Aus dieser Perspektive verwundert es auch nicht, wenn in dem gerade erschienenen, an Pierre Noras "Les lieux de mémoires" orientierten Monumentalwerk Deutsche Erinnerungsorte ein Kapitel der Museumsinsel gewidmet ist - geschrieben hat es ein Schuster-Intimus, der Berliner Kunstgeschichtsprofessor Thomas W. Gaehtgens. Das aber ist Wunschdenken: Die Museumsinsel - und das gilt auch und besonders für die Nationalgalerie - hatte nie einen Platz im gesamtdeutschen Kollektivgedächtnis. Sie war immer preußisch, immer Berlin und vor allem immer ein Tempel der Hochkultur. Nie kam ihr der Rang ihres großen Vorbilds zu, der National Gallery in London, die mit Fug und Recht von sich sagen kann, sie sei the collection of the nation.

Keine Pilger mehr

Dennoch überrascht der Griff in die Mottenkiste. Sind Kunstmuseen schon so marginalisiert, dass sich ihre Bedeutung nur noch im Rückgriff auf alte Sinnstiftungsmuster legitimieren lässt? Ihren Rang als die zentralen Bildspeicher der Gesellschaft haben sie längst verloren - und das Internet macht wenig Anstalten, in ihnen wenigstens eine Art Fort Knox zu sehen, in dem die real existierenden Bilder ihre virtuellen, im Netz kursierenden Doppelgänger legitimieren. Auch müht sich die Kunstgeschichte bisher vergebens um ihre Erweiterung zur alle Medien umfassenden Bildwissenschaft - zu selten noch wird der hohe Anspruch eingelöst.

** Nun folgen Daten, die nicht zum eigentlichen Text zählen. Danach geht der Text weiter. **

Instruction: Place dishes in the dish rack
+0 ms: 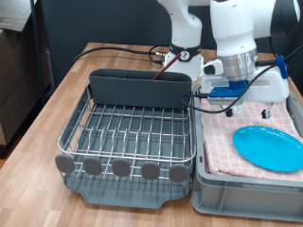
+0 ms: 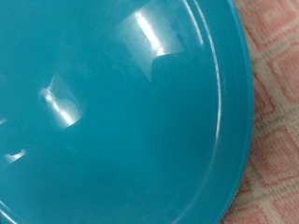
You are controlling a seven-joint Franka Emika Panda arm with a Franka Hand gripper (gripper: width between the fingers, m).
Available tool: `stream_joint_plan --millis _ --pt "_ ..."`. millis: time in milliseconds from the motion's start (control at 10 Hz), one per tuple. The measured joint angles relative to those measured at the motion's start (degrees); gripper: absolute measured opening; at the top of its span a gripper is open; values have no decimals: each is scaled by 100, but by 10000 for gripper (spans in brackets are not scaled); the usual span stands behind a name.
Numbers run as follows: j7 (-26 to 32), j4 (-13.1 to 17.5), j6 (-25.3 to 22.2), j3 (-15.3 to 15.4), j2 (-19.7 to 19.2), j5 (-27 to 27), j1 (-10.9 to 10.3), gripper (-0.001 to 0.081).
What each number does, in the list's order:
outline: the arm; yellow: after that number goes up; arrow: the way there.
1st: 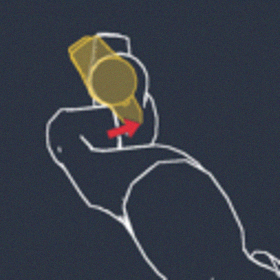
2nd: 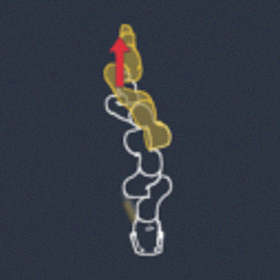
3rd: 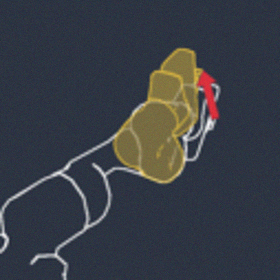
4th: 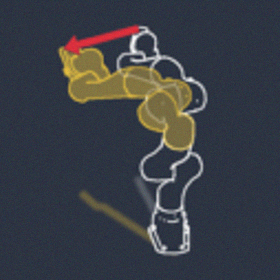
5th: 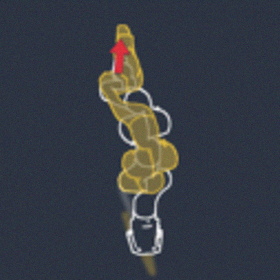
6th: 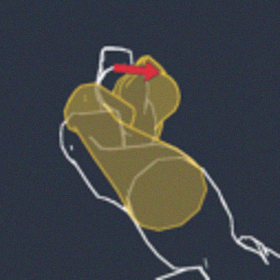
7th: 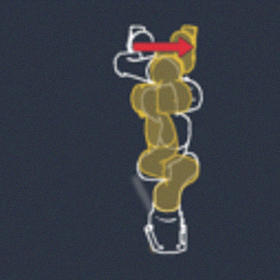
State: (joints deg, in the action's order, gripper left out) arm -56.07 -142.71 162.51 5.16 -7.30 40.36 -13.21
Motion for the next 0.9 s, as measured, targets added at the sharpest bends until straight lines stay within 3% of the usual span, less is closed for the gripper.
stream_joint_plan --millis 300,600,900 --pt "194 -4 177 162 -144 354 9 803" --pt "1001 72 343 413 -279 1271 88 803" --pt "1346 227 414 470 -470 1605 95 803"
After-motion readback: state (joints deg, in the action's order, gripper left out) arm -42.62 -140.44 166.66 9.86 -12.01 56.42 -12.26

Es ist gar nicht so lange her, dass der französische Soziologe Pierre Bourdieu von den Museen als "bürgerlichen Tempeln" sprach, "in denen die bürgerliche Gesellschaft deponiert, was sie an Heiligstem besitzt". Diese "heiligen Stätten der Kunst" suchten nur einige "Erwählte" auf, "um den Glauben an ihre Virtuosität zu nähren", während "Konformisten und Philister" nur hierher pilgerten, "um einen Klassenritual Genüge zu tun". Damit ist es vorbei. Nicht, dass es keine Besucher mehr gäbe. Im Gegenteil: Die Menschen strömen in immer größeren Mengen in die Museen. Doch diese, zumeist die traditionellen Kunstmuseen, haben ihnen kaum noch etwas zu sagen. Man absolviert das meist vom Reiseführer vorgegebene Programm der alten Meister - das war's. Damit aber rücken die Museen in ein Glied mit anderen touristischen Orten der Unterhaltung.

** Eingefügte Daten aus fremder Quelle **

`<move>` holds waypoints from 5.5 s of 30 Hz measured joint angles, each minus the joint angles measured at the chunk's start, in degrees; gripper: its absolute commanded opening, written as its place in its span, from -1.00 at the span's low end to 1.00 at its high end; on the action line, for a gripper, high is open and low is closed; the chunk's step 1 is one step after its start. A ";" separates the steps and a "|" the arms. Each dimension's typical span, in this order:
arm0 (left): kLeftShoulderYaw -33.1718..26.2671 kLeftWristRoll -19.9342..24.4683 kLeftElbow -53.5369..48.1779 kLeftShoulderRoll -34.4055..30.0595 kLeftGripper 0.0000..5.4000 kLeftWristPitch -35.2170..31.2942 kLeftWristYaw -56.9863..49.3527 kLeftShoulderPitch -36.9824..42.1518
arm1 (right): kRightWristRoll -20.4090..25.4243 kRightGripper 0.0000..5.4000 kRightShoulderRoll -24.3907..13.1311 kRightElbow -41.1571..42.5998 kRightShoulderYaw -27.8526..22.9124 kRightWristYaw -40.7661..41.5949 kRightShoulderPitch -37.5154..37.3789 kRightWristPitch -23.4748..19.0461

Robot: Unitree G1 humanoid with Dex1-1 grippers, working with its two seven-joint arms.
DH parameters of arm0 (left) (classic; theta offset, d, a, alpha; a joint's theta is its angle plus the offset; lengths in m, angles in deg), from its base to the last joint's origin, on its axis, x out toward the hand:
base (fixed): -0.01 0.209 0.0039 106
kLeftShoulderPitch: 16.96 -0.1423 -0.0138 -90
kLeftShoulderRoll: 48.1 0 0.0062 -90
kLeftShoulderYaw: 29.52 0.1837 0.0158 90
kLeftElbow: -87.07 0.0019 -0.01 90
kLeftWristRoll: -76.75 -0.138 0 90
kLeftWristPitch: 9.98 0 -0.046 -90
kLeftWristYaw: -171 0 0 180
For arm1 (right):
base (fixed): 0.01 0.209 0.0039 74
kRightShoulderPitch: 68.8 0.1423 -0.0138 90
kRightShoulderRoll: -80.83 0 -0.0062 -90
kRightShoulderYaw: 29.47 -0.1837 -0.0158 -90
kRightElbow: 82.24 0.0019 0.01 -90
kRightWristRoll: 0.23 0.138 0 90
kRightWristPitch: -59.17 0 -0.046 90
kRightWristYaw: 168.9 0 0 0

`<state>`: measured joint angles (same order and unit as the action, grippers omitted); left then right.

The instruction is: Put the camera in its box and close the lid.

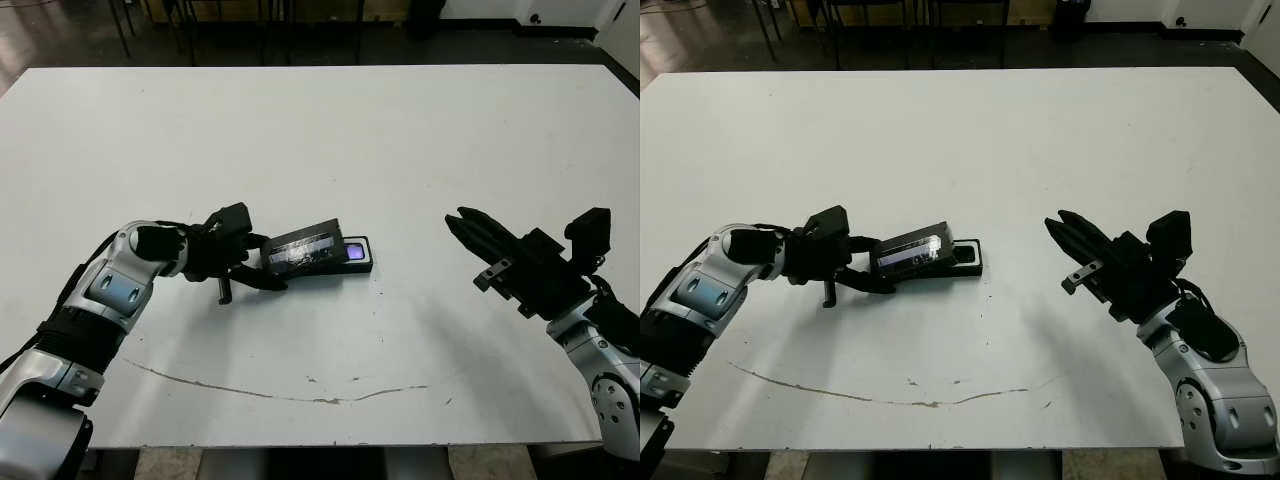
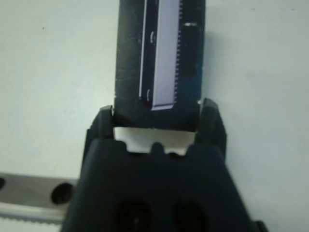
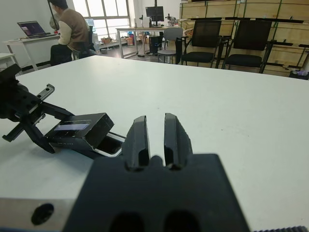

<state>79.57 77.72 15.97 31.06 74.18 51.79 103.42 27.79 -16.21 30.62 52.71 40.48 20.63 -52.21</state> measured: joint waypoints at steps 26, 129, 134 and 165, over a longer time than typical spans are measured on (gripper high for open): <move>1.48 -2.04 9.54 4.44 -0.72 -0.80 1.23 6.23 | -0.13 -1.00 0.16 -0.87 0.28 0.62 -0.53 2.58; -20.20 10.40 -31.58 5.48 0.13 -10.68 -26.19 -17.17 | -0.10 -1.00 1.84 -2.04 1.24 -0.16 -0.61 4.08; -14.47 7.15 -35.71 12.52 -0.32 -12.93 -35.37 -16.96 | -0.10 -1.00 2.20 -2.65 1.22 -0.02 -0.37 4.37; 3.45 -7.05 -26.53 25.76 -1.00 -32.79 -45.76 -14.44 | 0.35 -1.00 2.56 -2.66 0.58 -0.14 -0.44 4.84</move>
<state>83.02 70.67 -10.56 56.82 41.39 6.03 88.97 28.14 -13.65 27.96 53.29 40.34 20.18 -47.37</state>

Dieser gesellschaftliche Relevanzverlust macht den Museen in Zeiten knapper öffentlicher Kassen zu schaffen. Es versteht sich eben nicht mehr von selbst, dass Museen a priori förderungswürdig sind. In dieser Situation scheinen einige Museumsleute ihre Rettung in alter, eben nationaler Bedeutungshuberei zu sehen. Das Beschwören des Museums als Ort, an dem das Wesen einer Nation konstituiert wird, wirkt in Zeiten der Globalisierung jedoch nur antiquiert. Ein Beweis der Zukunftsfähigkeit der Nationalgalerie ist das nicht.

Vom 4. Dezember an ist die Alte Nationalgalerie auf der Museumsinsel wieder der Allgemeinheit zugänglich. Im Dezember ist der Eintritt frei.